*Task requirements*
A full, exact copy of the listing is needed, with images omitted.
________________________
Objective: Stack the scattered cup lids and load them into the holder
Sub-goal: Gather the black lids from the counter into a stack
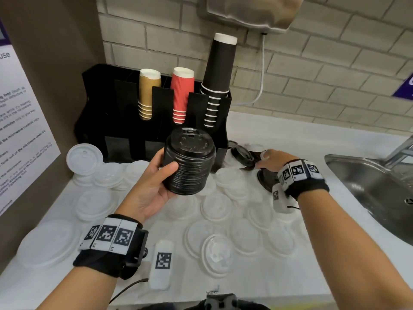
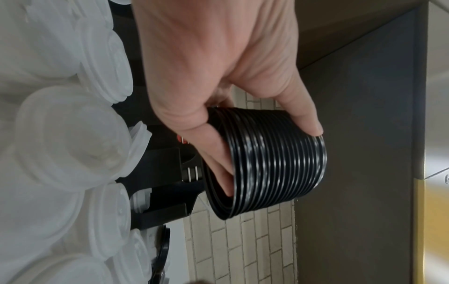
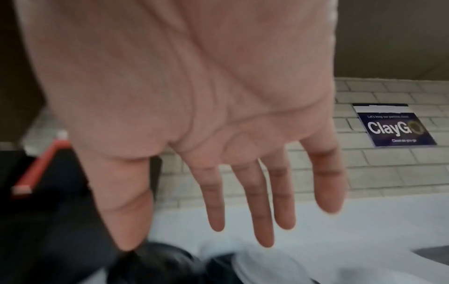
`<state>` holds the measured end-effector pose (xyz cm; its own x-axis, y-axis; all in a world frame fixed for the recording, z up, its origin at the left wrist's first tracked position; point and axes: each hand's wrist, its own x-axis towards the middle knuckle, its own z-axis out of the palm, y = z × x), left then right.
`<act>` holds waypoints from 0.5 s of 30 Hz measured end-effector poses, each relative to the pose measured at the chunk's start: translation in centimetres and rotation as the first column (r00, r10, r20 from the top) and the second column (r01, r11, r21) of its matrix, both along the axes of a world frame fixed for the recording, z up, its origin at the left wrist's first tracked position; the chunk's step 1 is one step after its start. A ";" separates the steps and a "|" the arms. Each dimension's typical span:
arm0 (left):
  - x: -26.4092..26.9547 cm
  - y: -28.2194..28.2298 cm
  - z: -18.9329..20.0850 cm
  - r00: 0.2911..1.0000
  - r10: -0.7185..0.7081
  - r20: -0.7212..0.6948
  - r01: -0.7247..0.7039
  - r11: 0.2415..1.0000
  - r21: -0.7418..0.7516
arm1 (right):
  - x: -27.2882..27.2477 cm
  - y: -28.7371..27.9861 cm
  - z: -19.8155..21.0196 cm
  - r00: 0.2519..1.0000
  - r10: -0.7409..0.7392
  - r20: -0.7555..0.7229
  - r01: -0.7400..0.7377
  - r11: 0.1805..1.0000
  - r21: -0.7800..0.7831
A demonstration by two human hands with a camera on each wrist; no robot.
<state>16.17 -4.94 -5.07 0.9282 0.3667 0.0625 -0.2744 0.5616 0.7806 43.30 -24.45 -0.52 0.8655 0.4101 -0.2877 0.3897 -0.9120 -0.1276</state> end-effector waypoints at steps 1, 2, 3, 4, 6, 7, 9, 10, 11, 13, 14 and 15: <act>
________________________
*Completed task*
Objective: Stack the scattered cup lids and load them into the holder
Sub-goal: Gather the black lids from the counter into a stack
`<state>` holds the measured end-effector pose (xyz cm; its own x-axis, y-axis; all in a world frame fixed for the recording, z up, its origin at the left wrist's first tracked position; point and axes: each hand's wrist, its own x-axis towards the middle knuckle, its own z-axis out of the palm, y = z × x), left then right.
`<act>` holds waypoints from 0.5 s of 30 Hz measured end-effector poses, each relative to the pose measured at the chunk's start: translation in centimetres and rotation as the first column (r00, r10, r20 from the top) and the second column (r01, r11, r21) of its matrix, both along the axes of a world frame fixed for the recording, z up, its origin at the left wrist's first tracked position; the chunk's step 1 is one step after its start. A ";" separates the steps and a "|" the arms. Each dimension's typical span:
arm0 (left):
  - x: -26.4092..26.9547 cm
  - y: -28.2194..28.2298 cm
  - z: -18.9329..20.0850 cm
  - r00: 0.2911..1.0000
  - r10: -0.7185..0.7081
  - r20: -0.7212..0.6948
  - r01: -0.7247..0.7039
  - r11: 0.2415..1.0000
  - r21: -0.7418..0.7516
arm1 (right):
  - x: -27.2882..27.2477 cm
  - y: -28.7371..27.9861 cm
  - z: -19.8155..21.0196 cm
  - r00: 0.2519..1.0000
  - r10: -0.7409..0.7392
  - r20: -0.7555..0.7229
  - r01: -0.7400..0.7377
  - r11: 0.1805..1.0000
  - r21: -0.7800..0.7831
A demonstration by two human hands with a camera on each wrist; no robot.
<state>16.17 -4.94 -5.07 0.9282 0.3667 0.0625 -0.2744 0.5616 0.7806 43.30 -24.45 -0.52 0.8655 0.4101 -0.2877 0.3897 -0.9120 -0.1276</state> end-effector waypoints at steps 1, 2, 3, 4, 6, 7, 9, 10, 11, 13, 14 and 15: <act>

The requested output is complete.